■ **The problem**: Output the full listing below exactly; the images stay out.

■ **Data block**:

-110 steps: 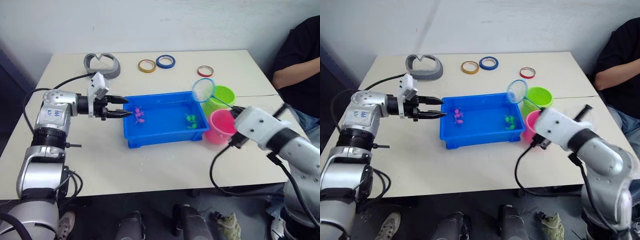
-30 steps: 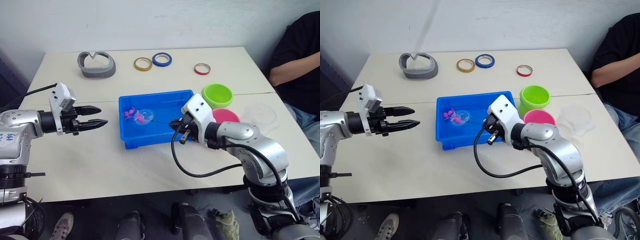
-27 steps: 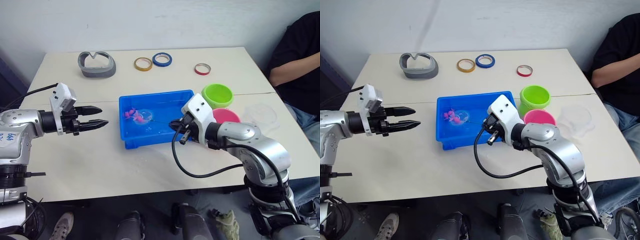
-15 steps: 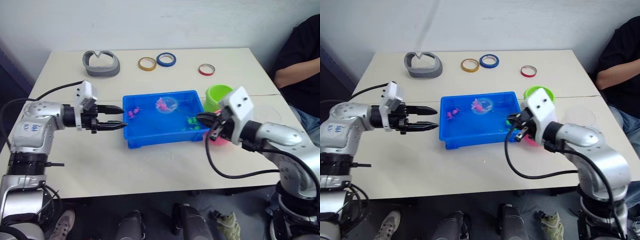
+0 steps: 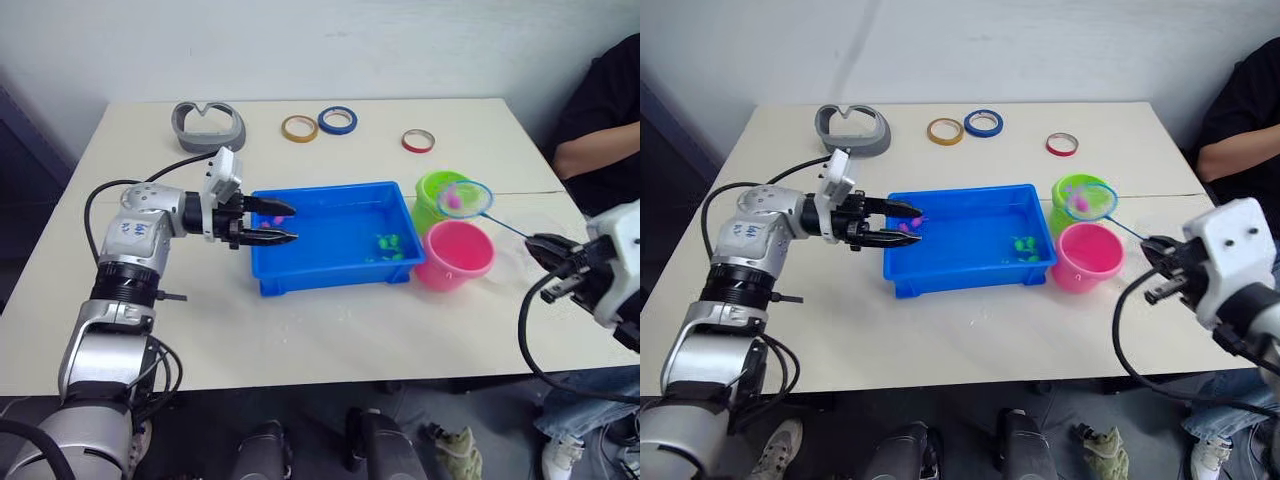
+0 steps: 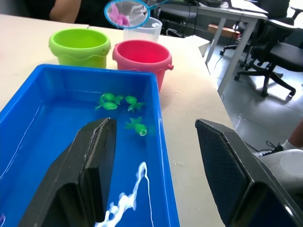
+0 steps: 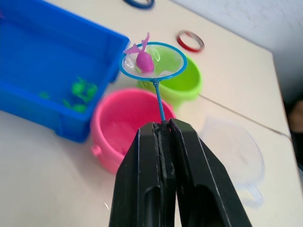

■ **Written answer**:
-110 steps: 
-30 steps: 
-27 steps: 
-15 steps: 
+0 steps: 
+0 steps: 
+0 steps: 

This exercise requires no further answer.